On May 2, a leaked draft of the forthcoming Supreme Court decision pointed to what many feared was imminent - the overturning of Roe v. Wade. The 1972 SCOTUS decision has long stood as the legal backbone for the right to access abortion care in the United States, and its overturning looks to criminalize the practice in states across the country. (See: 26 States Are Certain or Likely to Ban Abortion Without Roe: Here’s Which Ones and Why, from the Guttemacher Institute) The decision is another step in the long process that many have already been experiencing - the slow erosion of legal protections that support the health, wellbeing and safety of marginalized people, especially women/femmes, communities of color, and people experiencing economic hardship.
While some harm reductionists have long called to recognize the intersection of abortion access and harm reduction, the movement as a whole has lagged behind these voices. There is no more ripe a time to recognize the ways in which allyship is mutually supportive and integral to the full realization of both forms of social justice.
Both are Community-led, Criminalized Approaches to Health
Access to abortion and access to harm reduction share similar roots as criminalized forms of health support rooted in community-based knowledge and sharing. Harm reduction information has always operated as outside the system care, facing institutional barriers of criminalization and barriers to accessing sustainable, state-based funding. Over the last few years, harm reduction has begun to push back on the increasing penalties for paraphernalia and distribution, showing how these compromise health outcomes for people who use substances, and access to information, support, and tools make life possible for people who use substances. As abortion access has seen increases in criminalization and other penalties over the last few years, we will need to apply the same values, and push for the use of evidence-based approaches in support of health, and not punishment.
And both of these efforts of criminalization have a racialized history, disproportionately impacting people, families and communities of color Just as we can trace the drug war back to the moralizing and stereotyping of Latine, Asian and Black communities as substance users and traffickers, pregnant people of color have already been targeted for criminalization for termination of pregnancy. In April, a woman in Texas who self-induced her abortion was arrested, with advocates calling it a scare tactic for pregnant people in the state. Of the women who have been arrested and charged for miscarriages, substance using people and women of the global majority are disproportionately represented.

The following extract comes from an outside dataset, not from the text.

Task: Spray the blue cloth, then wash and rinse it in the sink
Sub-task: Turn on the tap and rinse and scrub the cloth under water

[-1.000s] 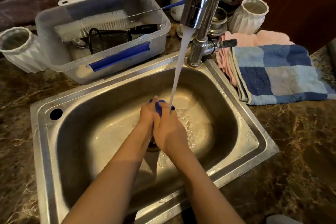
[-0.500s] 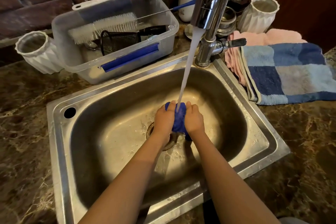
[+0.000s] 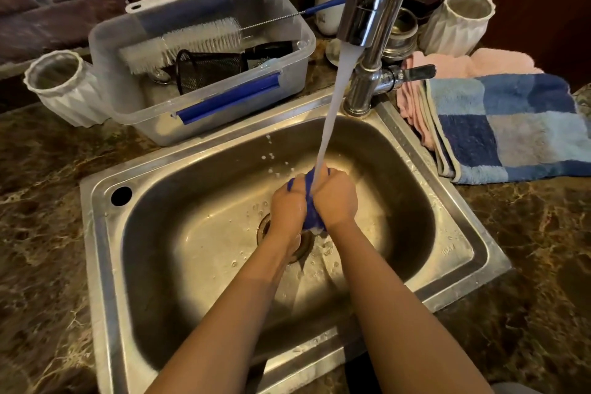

Just as the drug war was meant to destroy racialized families, criminalization of abortion has squarely targeted women of color’s ability to make decisions for their own reproductive health and autonomy.
Connections in Advocacy
There are clear, tangible ways in which harm reduction advocacy can move to become a strong voice in the need for evidence and science-based efforts to expand care. As proponents of anti-criminalization efforts, more space must be given to the weaponization of the legal system to cause harm, instead of bring justice, to marginalized people and families. As advocates of thoughtful amoral drug scheduling, the pills which offer medication-based abortion, as opposed to clinic-based, aspiration abortion, are unnecesarily restricted by the FDA, despite being safer than Advil. As a community who knows the impact of letting moral determinations overrule the need for health and safety, access to abortion care is an integral part of these dialogues.
But harm reduction can also offer a great deal more to the pregnant and parenting, substance using people who come to the drop-ins, those who are stigmatized out, or those with access needs such as childcare to come. While abortion access is a clear need which is best served with more locations, information and offerings, many substance users want to maintain pregnancies, and fight hard to be great parents. More accessibility options should be made available, including offering child-care at drop-ins and exchanges or creating drug user spaces which are friendly to children. Information for safer substance use should include information on what that means for pregnant and chest-feeding parents. Anti-stigma work can mean more people to speak to and places to share the challenges of using while being a caregiver. Fighting mandatory reporting laws which consider these behaviors abuse or neglect can create safer support networks and health care options for people who fear losing custody.
The more we can integrate conversations of harm reduction and reproductive justice, the more we can serve both movements. Then, people who are pregnant and substance users will find only more opportunities to show up and be seen as whole, multi-faceted people.